Endlich erreichten sie den Bühl. Eiligst folgten sie dem Pfad, der sich an dessen Seiten entlang nach oben wand und taten die letzten Schritte zu Bilbos Höhle. Schon von weitem sahen sie Beutelsend und das einladende Licht, das durch die kleinen, runden Fenster nach draußen drang, weckte selbst in den Kindern die letzten Energiereserven und ließ sie eiligst dem warmen Lichtschein entgegen laufen.

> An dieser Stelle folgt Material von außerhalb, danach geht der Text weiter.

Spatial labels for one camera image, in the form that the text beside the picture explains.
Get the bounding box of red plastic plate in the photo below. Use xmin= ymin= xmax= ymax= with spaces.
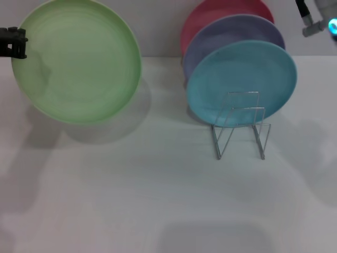
xmin=180 ymin=0 xmax=275 ymax=57

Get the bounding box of purple plastic plate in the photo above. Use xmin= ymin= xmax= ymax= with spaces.
xmin=183 ymin=14 xmax=286 ymax=80

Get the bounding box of grey right gripper cable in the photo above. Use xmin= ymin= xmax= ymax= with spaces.
xmin=295 ymin=0 xmax=326 ymax=37

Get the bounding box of blue plastic plate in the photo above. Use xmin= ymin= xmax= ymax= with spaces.
xmin=186 ymin=40 xmax=299 ymax=128

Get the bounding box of green plastic plate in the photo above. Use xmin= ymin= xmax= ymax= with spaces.
xmin=11 ymin=0 xmax=143 ymax=125

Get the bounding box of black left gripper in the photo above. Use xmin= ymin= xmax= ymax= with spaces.
xmin=0 ymin=26 xmax=29 ymax=60

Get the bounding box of silver wire plate rack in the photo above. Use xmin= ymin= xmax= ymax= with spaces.
xmin=210 ymin=91 xmax=272 ymax=161

Primula hatte gerade die Gartentür aufgeschoben, als sich auch die große, runde Eingangstür der Höhle öffnete, und ein kräftig gebauter Hobbit in teuren, dunklen Samthosen und einer edlen Weste heraus trat. Sein ergrautes Haar schimmerte im schwachen Licht. Ein Lächeln zierte das fröhliche, runde Gesicht und gütige Augen strahlten vor Freude. „Da seid ihr ja endlich!“
Frodos Augen funkelten, als er den Alten sah und ein Lächeln erschien auf seinen Lippen.
„Bilbo!“ jubelte er und sprang seinem Onkel in die Arme, glücklich, nach so langer Zeit wieder bei ihm zu sein. Bilbo ging in die Knie um Frodo aufzufangen und drückte ihn fest an sich.